Problem to work on:
Your answer must be every line of the data below that holds the string "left", copied exactly.

Data block:
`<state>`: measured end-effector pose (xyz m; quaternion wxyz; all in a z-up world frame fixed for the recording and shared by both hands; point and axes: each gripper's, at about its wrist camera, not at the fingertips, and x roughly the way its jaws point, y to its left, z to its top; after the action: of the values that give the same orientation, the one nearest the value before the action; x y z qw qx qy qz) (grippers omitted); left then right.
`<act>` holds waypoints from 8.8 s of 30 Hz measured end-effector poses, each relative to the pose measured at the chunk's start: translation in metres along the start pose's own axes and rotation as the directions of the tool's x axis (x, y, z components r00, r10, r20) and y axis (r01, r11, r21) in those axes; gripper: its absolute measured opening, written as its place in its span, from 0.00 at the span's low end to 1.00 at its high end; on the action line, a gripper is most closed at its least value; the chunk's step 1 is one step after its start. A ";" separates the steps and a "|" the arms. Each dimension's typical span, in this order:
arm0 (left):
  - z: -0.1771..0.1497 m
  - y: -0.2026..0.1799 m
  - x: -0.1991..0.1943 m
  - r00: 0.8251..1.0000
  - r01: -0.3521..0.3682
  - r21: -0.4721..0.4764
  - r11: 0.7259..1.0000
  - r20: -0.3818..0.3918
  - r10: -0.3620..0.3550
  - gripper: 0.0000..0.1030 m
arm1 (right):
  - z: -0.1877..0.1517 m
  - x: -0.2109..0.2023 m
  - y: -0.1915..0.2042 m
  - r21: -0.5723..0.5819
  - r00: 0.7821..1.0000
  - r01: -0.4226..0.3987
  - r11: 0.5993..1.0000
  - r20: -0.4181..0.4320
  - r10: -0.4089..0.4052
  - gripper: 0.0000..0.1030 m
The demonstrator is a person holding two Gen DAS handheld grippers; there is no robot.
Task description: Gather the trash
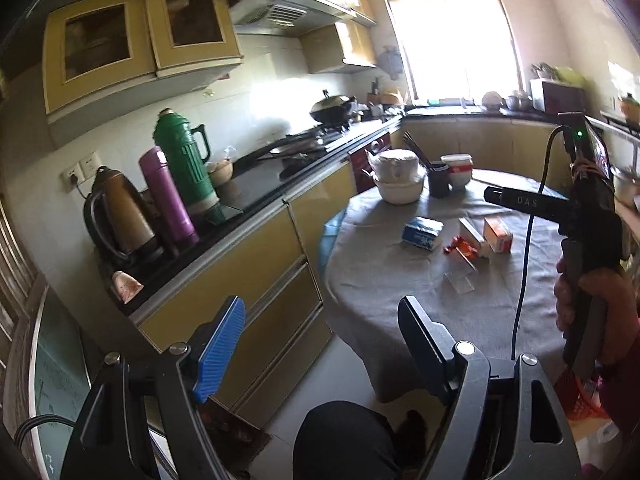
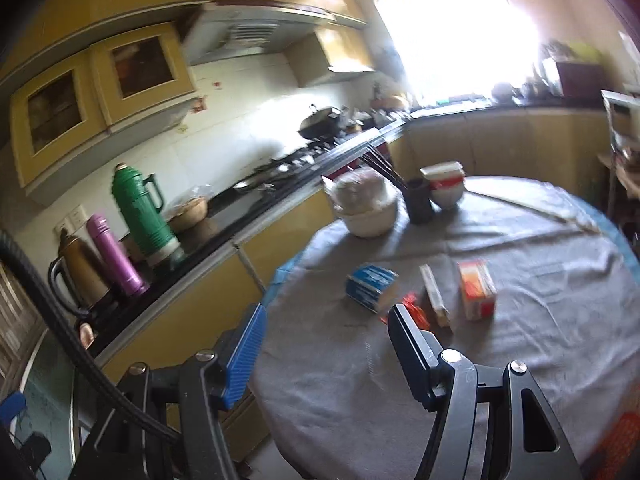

Answer:
`<state>`: measured end-effector pose (xyz m; quaternion wxyz; all in a z-up world frame fixed for the recording and shared by both hands; point and axes: each gripper's, at about its wrist camera, not at the fingertips, and x roughly the way its jaws point, y to its left, z to its top; after the action: of the values that give the same orientation, the one nearest the value before the action; x y z qw qx qy qz) (grippers omitted); left then right.
arm0 (left):

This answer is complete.